In May, 20 graduates from a welding program at Hampton’s New Horizons Regional Education Center, a public vocational and tech high school with nine locations throughout the state, accepted full-time jobs at Newport News Shipbuilding and another dozen signed on to attend The Apprentice School, the company’s vocational school.
The Workforce Council has helped identify specific needs for specialized tradespeople over the next five years and is working with local community colleges as well as the New Horizons program to ensure that training spots are available, Avery says.

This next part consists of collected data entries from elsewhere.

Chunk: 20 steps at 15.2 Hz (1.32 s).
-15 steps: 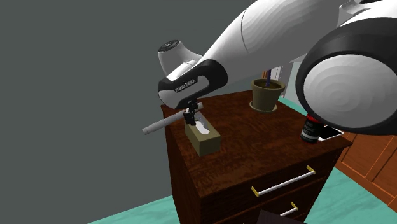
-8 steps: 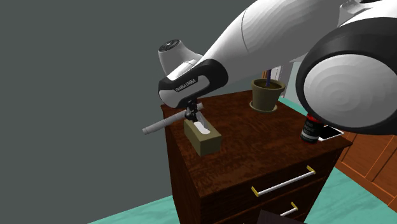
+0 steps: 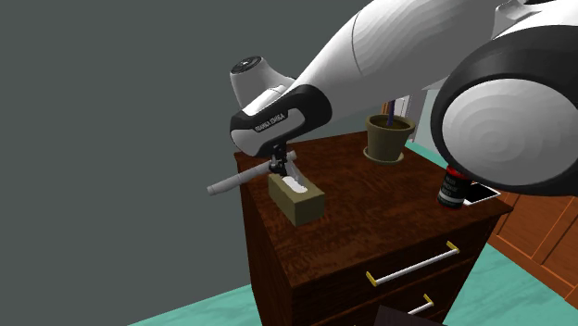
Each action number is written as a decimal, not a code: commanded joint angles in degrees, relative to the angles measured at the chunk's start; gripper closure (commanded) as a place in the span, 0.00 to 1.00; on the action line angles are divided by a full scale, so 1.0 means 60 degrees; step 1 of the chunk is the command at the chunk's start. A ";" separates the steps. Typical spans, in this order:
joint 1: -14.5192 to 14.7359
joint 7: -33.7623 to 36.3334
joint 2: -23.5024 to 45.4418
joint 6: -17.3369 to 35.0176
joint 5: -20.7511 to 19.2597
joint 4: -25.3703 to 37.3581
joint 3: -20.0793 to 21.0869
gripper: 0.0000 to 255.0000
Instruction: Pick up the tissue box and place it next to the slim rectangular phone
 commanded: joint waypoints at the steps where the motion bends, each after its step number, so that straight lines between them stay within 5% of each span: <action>1: 0.0020 -0.0009 -0.0036 -0.0088 -0.0004 -0.0028 0.0003 1.00; 20: 0.0039 -0.0652 -0.0693 -0.2084 0.0101 0.1423 -0.0029 1.00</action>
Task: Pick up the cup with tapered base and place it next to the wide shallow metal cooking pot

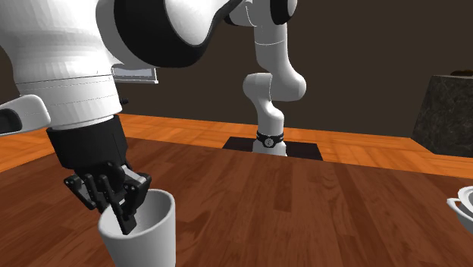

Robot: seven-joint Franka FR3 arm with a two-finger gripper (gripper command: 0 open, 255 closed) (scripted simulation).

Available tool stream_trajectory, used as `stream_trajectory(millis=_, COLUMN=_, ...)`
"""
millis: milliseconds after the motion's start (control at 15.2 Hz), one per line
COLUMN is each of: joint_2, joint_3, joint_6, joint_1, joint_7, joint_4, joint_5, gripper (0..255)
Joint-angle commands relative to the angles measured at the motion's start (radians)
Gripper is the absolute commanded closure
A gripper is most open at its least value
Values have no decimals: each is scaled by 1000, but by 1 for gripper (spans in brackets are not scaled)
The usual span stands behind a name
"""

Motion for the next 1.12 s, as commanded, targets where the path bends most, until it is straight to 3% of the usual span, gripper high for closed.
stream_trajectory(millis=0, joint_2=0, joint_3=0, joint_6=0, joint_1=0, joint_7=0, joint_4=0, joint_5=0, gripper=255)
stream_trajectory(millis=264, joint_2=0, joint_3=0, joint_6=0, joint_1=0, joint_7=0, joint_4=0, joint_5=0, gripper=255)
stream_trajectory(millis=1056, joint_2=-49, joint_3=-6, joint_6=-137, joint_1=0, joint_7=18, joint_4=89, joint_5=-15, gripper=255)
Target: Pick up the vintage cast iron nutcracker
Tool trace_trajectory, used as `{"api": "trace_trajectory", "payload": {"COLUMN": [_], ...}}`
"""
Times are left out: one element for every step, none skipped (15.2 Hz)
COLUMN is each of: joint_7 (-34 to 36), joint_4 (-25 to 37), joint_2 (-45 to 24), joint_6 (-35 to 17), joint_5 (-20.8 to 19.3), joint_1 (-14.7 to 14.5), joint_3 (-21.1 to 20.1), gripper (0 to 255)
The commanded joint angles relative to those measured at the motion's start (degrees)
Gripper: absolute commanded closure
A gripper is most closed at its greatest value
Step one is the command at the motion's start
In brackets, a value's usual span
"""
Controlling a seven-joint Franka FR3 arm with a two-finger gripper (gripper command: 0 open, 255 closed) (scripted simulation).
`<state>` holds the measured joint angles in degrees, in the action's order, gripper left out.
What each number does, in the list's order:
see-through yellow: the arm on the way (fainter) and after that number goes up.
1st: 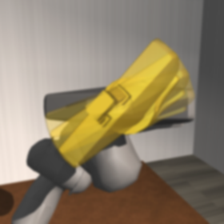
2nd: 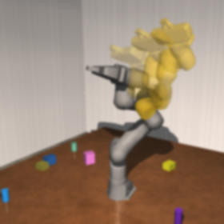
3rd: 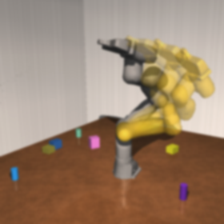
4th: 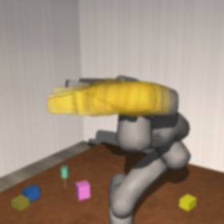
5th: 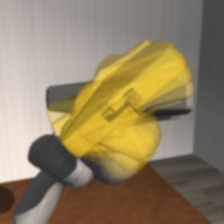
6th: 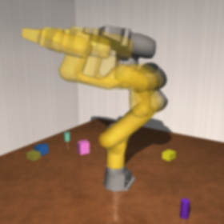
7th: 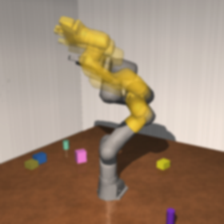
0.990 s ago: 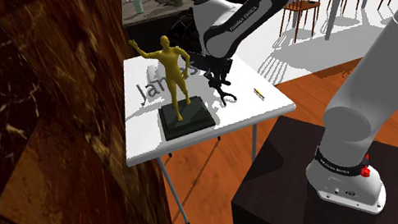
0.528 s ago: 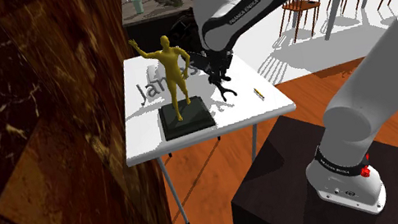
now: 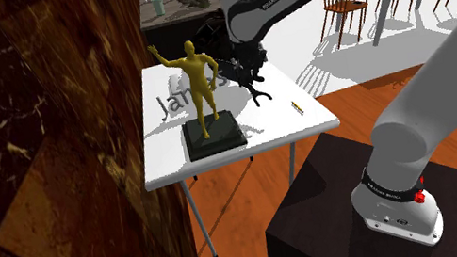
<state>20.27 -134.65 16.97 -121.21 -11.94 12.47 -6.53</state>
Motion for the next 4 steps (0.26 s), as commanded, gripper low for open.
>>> {"api": "trace_trajectory", "payload": {"joint_7": [-0.3, -0.5, -0.5, -0.5], "joint_4": [0.9, 1.5, 1.6, 1.6], "joint_2": [0.6, 0.8, 0.8, 0.8], "joint_6": [1.5, 2.3, 2.4, 2.4], "joint_5": [0.3, 0.4, 0.4, 0.4], "joint_1": [-0.1, -0.1, -0.1, -0.1], "joint_3": [0.0, 0.0, 0.0, 0.0], "gripper": [255, 255, 255, 255]}}
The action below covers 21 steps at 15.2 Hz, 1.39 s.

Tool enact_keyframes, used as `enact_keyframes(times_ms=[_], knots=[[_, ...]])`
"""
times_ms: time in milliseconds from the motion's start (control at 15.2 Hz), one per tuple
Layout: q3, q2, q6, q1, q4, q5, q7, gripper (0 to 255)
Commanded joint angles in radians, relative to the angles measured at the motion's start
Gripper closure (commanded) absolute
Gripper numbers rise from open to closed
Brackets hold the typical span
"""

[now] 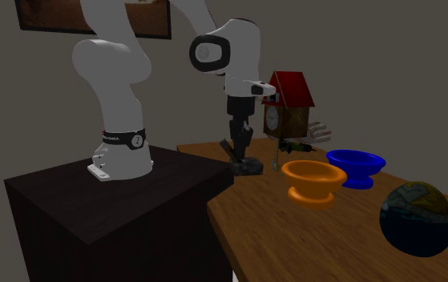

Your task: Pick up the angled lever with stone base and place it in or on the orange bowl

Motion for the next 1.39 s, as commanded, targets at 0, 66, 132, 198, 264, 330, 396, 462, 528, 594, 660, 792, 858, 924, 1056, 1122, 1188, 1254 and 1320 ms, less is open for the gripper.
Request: enact_keyframes(times_ms=[0,66,132,198,264,330,396,462,528,594,660,792,858,924,1056,1122,1188,1254,1320], knots=[[0.001,-0.037,-0.039,0.000,0.001,-0.003,0.004,255],[0.001,-0.054,-0.058,-0.001,0.003,-0.004,0.006,255],[0.001,-0.071,-0.077,-0.002,0.005,-0.006,0.007,255],[0.001,-0.088,-0.096,-0.002,0.008,-0.007,0.008,255],[0.001,-0.104,-0.115,-0.002,0.010,-0.008,0.009,255],[0.001,-0.120,-0.134,-0.003,0.014,-0.009,0.010,255],[0.001,-0.136,-0.153,-0.003,0.017,-0.010,0.011,255],[0.001,-0.151,-0.172,-0.004,0.021,-0.011,0.013,255],[0.001,-0.166,-0.191,-0.004,0.025,-0.012,0.013,255],[0.001,-0.180,-0.209,-0.005,0.029,-0.013,0.014,255],[0.000,-0.194,-0.228,-0.005,0.033,-0.014,0.015,255],[0.000,-0.215,-0.257,-0.005,0.041,-0.015,0.017,255],[0.007,-0.175,-0.255,-0.002,0.079,-0.014,0.026,255],[0.013,-0.137,-0.255,0.001,0.118,-0.013,0.035,255],[0.024,-0.063,-0.259,0.007,0.197,-0.015,0.054,255],[0.030,-0.027,-0.263,0.009,0.237,-0.017,0.063,255],[0.035,0.008,-0.268,0.011,0.278,-0.019,0.072,255],[0.039,0.043,-0.275,0.013,0.319,-0.022,0.082,255],[0.043,0.077,-0.282,0.015,0.361,-0.026,0.091,255]])
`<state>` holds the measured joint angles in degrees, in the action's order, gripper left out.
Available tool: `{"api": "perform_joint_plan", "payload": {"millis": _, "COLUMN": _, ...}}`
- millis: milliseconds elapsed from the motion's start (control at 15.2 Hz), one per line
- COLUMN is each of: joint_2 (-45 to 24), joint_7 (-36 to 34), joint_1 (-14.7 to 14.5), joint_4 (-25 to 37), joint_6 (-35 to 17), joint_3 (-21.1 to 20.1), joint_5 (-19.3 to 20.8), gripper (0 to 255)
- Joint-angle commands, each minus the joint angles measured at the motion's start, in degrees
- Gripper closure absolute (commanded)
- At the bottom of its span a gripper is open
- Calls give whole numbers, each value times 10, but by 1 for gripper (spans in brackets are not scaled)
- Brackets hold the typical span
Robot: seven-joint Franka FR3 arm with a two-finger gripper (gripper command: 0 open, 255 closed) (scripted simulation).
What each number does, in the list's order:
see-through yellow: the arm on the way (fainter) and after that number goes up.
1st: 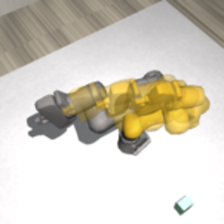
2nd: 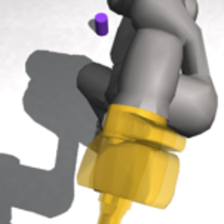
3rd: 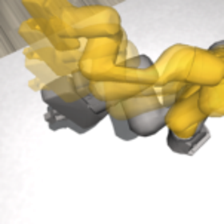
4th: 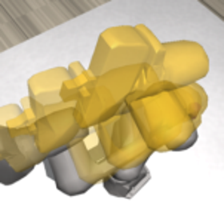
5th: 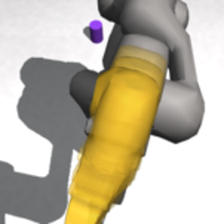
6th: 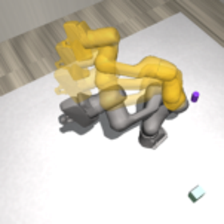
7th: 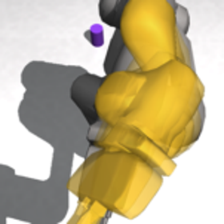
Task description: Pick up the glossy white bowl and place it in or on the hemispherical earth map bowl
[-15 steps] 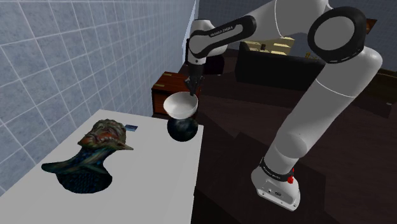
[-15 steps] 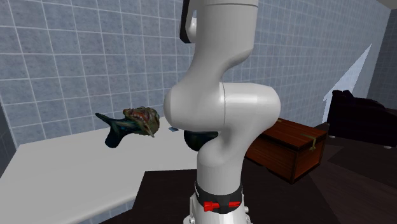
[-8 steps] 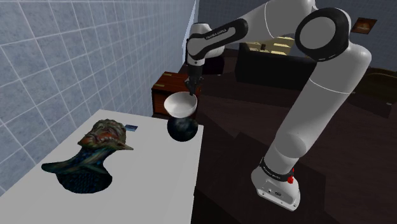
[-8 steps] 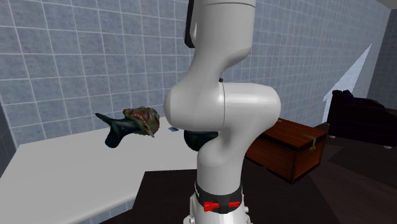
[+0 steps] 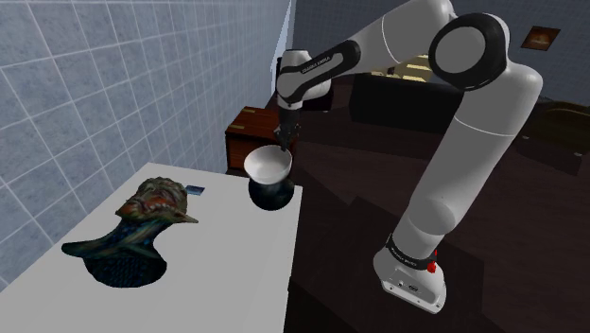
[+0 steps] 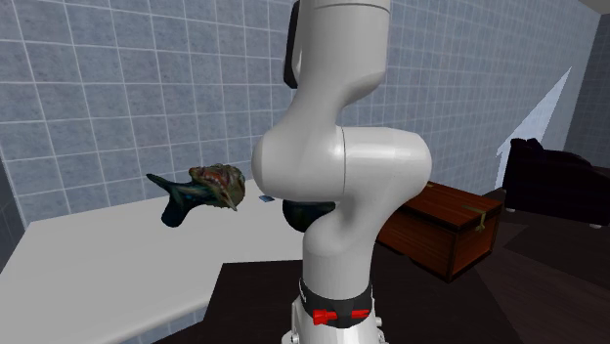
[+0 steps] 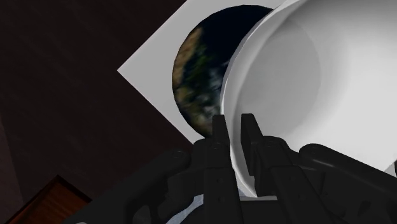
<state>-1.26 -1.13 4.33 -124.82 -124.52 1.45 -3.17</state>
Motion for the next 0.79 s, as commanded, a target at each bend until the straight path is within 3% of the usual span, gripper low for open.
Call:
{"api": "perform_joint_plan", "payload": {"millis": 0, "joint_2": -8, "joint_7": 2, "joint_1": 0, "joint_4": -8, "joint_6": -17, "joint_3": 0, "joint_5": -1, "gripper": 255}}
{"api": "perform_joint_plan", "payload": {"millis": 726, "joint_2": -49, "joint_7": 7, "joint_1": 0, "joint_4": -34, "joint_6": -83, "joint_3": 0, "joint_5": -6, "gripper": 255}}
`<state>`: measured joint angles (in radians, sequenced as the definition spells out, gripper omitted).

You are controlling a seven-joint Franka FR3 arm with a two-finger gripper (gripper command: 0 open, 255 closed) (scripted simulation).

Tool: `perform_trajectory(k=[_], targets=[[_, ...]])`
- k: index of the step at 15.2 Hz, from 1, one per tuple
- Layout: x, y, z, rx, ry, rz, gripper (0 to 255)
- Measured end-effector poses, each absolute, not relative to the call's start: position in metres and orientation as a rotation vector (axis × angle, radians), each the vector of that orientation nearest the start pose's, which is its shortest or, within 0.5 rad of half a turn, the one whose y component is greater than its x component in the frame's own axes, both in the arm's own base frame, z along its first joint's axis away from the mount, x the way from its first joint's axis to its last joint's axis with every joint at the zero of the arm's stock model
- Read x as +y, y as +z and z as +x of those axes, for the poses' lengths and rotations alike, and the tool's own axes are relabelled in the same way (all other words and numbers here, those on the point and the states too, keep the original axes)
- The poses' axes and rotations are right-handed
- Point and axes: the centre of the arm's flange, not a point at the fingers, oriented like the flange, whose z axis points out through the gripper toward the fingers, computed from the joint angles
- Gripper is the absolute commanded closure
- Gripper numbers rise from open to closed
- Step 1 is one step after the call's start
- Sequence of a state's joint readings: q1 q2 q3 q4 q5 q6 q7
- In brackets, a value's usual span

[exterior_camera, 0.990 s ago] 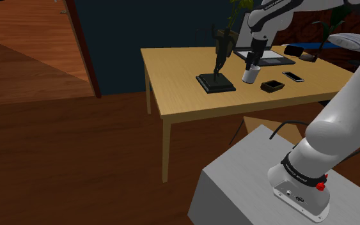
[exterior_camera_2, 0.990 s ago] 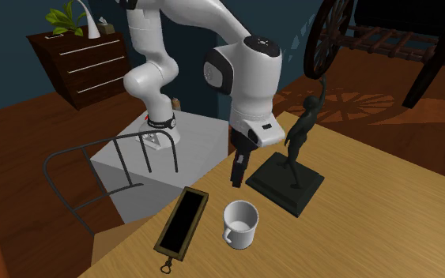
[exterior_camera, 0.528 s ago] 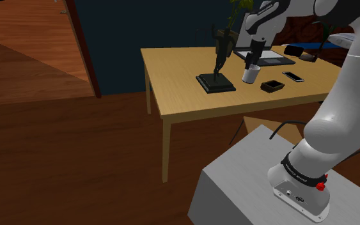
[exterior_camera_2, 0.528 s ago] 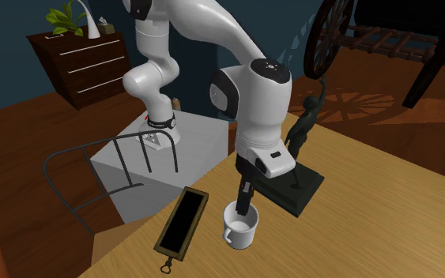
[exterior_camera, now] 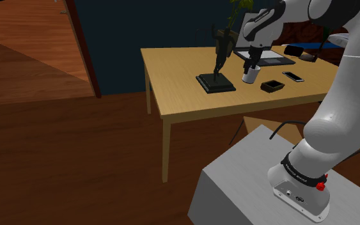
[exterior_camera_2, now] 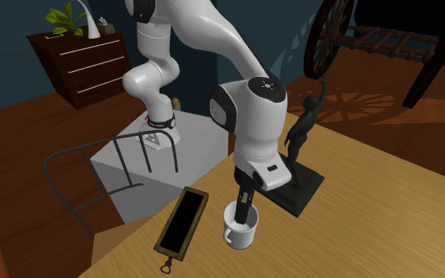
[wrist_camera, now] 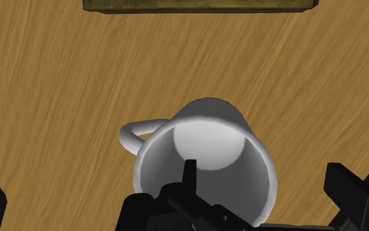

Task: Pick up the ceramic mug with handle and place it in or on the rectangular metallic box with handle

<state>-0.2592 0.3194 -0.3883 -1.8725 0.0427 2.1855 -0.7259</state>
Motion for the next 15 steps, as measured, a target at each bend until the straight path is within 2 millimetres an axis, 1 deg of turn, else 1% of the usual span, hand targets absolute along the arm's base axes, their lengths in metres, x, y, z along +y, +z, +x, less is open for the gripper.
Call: perform_trajectory(k=[4, 5, 15], targets=[[-0.3645, 0.3559, 0.5073, -0.117, 0.063, -3.215, 0], [-0.3645, 0.3559, 0.5073, -0.117, 0.063, -3.215, 255], [-0.3645, 0.3557, 0.5073, -0.117, 0.063, -3.215, 255]])
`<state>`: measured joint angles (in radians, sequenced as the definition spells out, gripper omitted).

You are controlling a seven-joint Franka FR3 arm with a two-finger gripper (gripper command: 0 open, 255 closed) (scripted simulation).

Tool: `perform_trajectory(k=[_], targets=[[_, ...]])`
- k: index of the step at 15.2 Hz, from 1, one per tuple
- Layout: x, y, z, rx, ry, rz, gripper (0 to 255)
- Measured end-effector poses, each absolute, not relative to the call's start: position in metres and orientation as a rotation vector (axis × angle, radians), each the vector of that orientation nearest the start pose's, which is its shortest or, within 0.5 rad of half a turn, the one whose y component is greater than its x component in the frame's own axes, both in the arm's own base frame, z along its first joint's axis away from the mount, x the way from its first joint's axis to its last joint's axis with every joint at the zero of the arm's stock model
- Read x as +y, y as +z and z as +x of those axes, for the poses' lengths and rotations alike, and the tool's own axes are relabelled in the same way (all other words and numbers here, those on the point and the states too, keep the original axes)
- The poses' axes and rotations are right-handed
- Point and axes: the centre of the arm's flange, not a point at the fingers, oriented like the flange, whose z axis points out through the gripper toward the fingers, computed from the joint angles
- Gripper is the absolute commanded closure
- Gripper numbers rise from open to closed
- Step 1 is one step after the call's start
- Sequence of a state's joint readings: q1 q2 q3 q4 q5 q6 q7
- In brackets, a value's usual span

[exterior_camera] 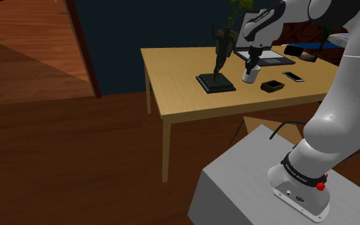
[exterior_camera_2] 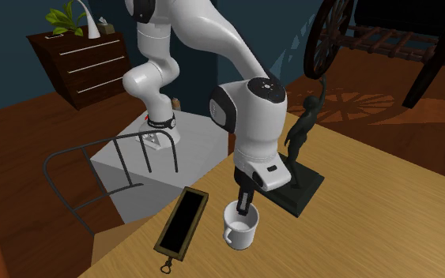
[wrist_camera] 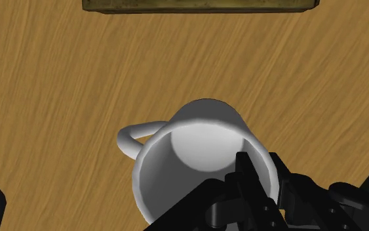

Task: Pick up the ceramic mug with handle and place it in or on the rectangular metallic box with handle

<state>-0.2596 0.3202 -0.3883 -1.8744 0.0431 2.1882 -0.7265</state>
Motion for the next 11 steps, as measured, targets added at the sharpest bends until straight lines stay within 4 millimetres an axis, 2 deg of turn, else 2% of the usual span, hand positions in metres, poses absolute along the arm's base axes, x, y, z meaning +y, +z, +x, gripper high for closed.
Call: perform_trajectory(k=[11], targets=[[-0.365, 0.408, 0.508, -0.117, 0.062, -3.216, 255]])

Recruiters from the Workforce Council and the shipyard also are fanning out to under-resourced and underserved communities to talk about job opportunities at the shipyard. Beale returned to his high school in Surry County to talk with students and parents about the advantages of working for Newport News Shipbuilding, including hands-on training, better-than-average starting wages, on-site health care and signing and relocation bonuses.
“We talk about building ships here, but I really want to focus on the fact that we build more than great ships,” Beale says. “We build great careers. We build great citizens of our community here.”